Moscow Metro Refurbished With Praise For Stalin

An inscription praising Stalin is part of the refurbished Kurskaya metro station in Moscow.

MOSCOW (Reuters) -- Moscow has unveiled a refurbished metro station this week decorated with an inscription heaping praise on Soviet dictator Josef Stalin, sparking outrage from opposition and human rights groups.

The chandeliered, mosaic-covered vestibule in central Moscow's Kurskaya station now bears a line from an old version of the Soviet national anthem: "Stalin brought us up to be loyal to the nation, inspired us to labor and great deeds."

The leader of the small, pro-Western opposition party Yabloko called on the Russian president to remove the words, calling them a "violation of the memory of the millions of victims from Stalinism."

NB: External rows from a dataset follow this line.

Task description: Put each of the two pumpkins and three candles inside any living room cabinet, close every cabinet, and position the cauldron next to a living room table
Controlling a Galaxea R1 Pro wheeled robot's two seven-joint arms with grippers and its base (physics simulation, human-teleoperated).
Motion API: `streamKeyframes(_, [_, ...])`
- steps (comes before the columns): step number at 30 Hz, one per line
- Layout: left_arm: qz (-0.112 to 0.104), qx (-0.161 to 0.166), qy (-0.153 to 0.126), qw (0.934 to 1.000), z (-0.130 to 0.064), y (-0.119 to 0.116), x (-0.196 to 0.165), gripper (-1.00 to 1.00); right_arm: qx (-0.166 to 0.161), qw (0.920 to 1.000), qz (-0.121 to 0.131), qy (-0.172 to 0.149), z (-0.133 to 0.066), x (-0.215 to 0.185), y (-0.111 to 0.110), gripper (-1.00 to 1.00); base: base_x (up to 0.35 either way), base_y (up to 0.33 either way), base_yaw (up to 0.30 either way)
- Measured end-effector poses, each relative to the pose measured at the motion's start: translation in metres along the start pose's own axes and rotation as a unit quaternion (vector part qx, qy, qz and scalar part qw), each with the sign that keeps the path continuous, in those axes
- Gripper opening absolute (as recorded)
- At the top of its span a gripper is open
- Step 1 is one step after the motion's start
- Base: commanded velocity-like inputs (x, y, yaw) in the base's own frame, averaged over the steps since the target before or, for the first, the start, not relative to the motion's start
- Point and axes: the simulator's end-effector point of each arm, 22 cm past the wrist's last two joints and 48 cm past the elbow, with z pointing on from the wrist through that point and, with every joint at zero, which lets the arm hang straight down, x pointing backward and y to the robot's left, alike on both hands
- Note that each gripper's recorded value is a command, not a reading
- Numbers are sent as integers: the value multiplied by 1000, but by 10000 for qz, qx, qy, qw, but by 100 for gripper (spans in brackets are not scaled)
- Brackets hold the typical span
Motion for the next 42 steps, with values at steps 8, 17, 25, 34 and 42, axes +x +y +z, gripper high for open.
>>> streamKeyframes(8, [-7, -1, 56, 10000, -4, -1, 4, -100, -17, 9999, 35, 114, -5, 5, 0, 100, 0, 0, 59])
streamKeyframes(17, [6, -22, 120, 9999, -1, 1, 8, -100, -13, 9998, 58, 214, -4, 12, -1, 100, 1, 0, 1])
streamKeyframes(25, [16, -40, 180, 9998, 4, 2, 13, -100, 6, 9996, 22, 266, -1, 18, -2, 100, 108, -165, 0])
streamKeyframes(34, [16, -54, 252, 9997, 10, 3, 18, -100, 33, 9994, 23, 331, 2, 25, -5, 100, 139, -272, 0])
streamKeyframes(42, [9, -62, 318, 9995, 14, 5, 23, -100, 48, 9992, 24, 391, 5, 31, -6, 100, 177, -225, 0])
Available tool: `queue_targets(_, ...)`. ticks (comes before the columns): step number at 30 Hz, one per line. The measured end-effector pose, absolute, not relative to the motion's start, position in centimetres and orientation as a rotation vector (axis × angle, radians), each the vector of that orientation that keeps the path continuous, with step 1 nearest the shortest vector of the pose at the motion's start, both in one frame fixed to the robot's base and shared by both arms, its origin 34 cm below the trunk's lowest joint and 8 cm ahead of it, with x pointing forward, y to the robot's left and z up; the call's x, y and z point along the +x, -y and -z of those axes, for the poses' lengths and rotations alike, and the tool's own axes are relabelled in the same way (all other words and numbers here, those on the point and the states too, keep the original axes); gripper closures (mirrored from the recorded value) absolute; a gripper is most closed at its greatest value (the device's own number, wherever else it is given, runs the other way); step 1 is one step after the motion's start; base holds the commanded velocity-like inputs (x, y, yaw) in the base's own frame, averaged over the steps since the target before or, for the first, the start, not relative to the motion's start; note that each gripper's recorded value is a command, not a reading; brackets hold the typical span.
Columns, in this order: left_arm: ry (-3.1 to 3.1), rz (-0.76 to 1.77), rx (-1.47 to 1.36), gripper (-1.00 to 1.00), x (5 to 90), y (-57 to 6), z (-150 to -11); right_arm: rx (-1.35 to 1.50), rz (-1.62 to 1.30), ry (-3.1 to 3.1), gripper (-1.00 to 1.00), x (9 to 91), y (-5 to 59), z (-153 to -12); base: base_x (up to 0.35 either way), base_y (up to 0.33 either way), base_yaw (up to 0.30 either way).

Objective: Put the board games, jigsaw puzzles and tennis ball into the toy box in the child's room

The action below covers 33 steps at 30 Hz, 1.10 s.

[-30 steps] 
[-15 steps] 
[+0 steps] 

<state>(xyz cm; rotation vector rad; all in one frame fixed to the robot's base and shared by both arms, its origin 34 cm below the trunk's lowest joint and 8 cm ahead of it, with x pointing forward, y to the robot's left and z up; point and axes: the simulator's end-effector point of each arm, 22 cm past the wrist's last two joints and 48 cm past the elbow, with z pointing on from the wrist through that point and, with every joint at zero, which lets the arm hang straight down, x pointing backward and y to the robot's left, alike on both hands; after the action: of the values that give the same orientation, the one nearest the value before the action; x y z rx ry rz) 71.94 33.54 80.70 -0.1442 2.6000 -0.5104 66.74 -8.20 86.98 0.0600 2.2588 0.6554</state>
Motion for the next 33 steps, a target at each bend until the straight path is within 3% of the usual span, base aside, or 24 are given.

"There is no way that restoring this station to its original look can be justified," Sergei Mitrokhin said on his party's site yabloko.ru.

For the head of human rights group Memorial, Oleg Orlov, the inscription "gives an open and imprudent signal to the full rehabilitation of Stalin," he was quoted as saying on the kasparov.ru site, run by staunch Kremlin critic Garry Kasparov.

Though millions of Soviets perished during Stalin's rule in gulag labor camps or from famine, the dictator is still revered by many Russians for defeating the Nazis in World War II.

Last year, Stalin, who opened the Moscow metro in 1935, was voted Russia's third most popular historical figure in a poll run by state television channel Rossiya.

On news site infox.ru, a spokesman for the Moscow metro defended the restoration: "We always strive to work in a way that optimally restores something to its original state.

"It had the same inscription back then, too," he said of the station, built in 1950.

The words were penned by the poet Sergei Mikhalkov in 1944, who died on August 27 aged 96.

In 1956, three years after Stalin's death, his successor Nikita Khrushchev denounced the Soviet Union's most notorious leader at a Communist Party congress and a campaign was launched to erase monuments and references to him.

Five years later, Khrushchev removed Stalin's body from the mausoleum in Red Square where he lay beside Soviet founder Vladimir Lenin and buried him by the Kremlin wall.

On August 27, a member of the Moscow parliament said it had not given approval to the metro to go against Khrushchev's 1956 law, which he said was still in place.

"We should be guided by the legal issue that no one has canceled these documents," Ekho Moskvy radio quoted Mikhail Moskvin-Tarkhanov as saying.